*PROMPT*
I'd like every line from the material below that has "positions" in it.

*INFORMATION PROVIDED*

================================

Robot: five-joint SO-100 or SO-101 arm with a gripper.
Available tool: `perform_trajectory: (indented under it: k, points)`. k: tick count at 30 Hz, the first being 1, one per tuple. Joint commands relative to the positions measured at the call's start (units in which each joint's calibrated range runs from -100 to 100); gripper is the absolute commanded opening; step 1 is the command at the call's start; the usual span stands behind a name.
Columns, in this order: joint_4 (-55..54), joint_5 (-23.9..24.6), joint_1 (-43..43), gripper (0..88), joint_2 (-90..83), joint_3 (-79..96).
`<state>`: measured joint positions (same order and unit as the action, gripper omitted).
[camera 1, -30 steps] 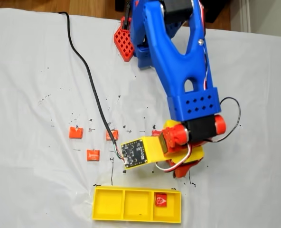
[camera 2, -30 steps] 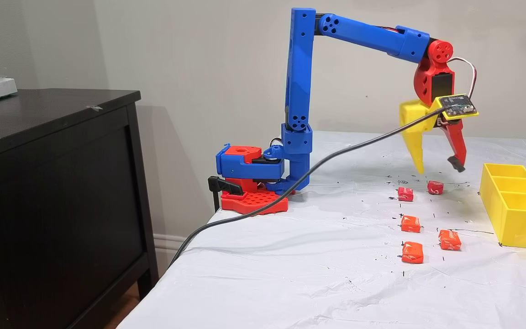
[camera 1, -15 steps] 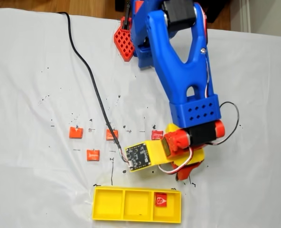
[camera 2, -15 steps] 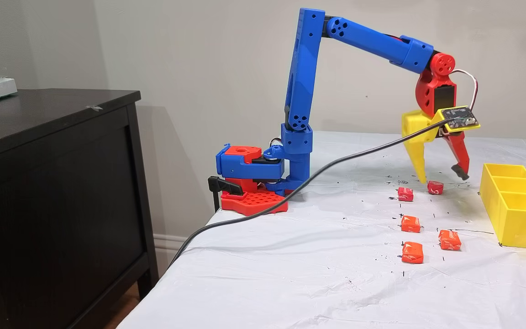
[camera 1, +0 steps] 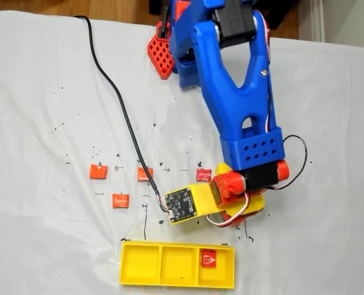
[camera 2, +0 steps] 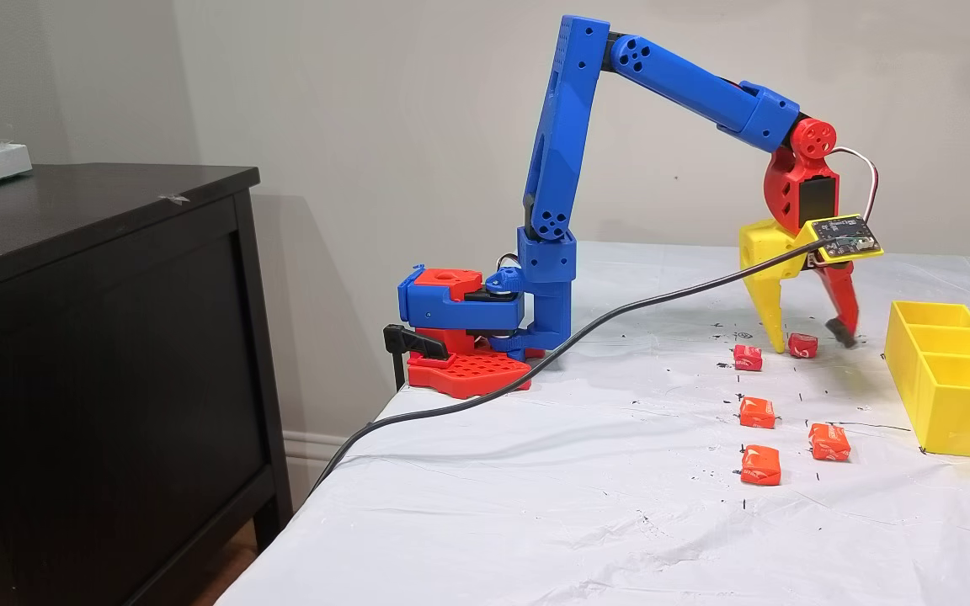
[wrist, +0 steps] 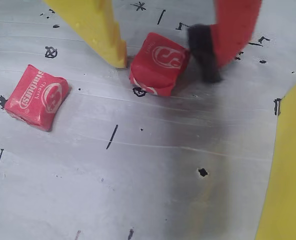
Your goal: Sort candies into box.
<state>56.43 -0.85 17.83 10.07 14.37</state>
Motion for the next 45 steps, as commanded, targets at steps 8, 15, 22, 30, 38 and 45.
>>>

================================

*TASK ANSWER*
Available tool: `perform_trajectory: (indented under it: k, points)`. k: tick count at 30 Hz, the first being 1, one per tuple. Joint commands relative to the positions measured at the call's start (units in which each joint's calibrated range runs from -100 to 100); gripper is the absolute commanded opening; step 1 is the command at the call's start; the usual span stands behind a name.
`<state>`: measured joint positions (same order and unit as the action, gripper omitted).

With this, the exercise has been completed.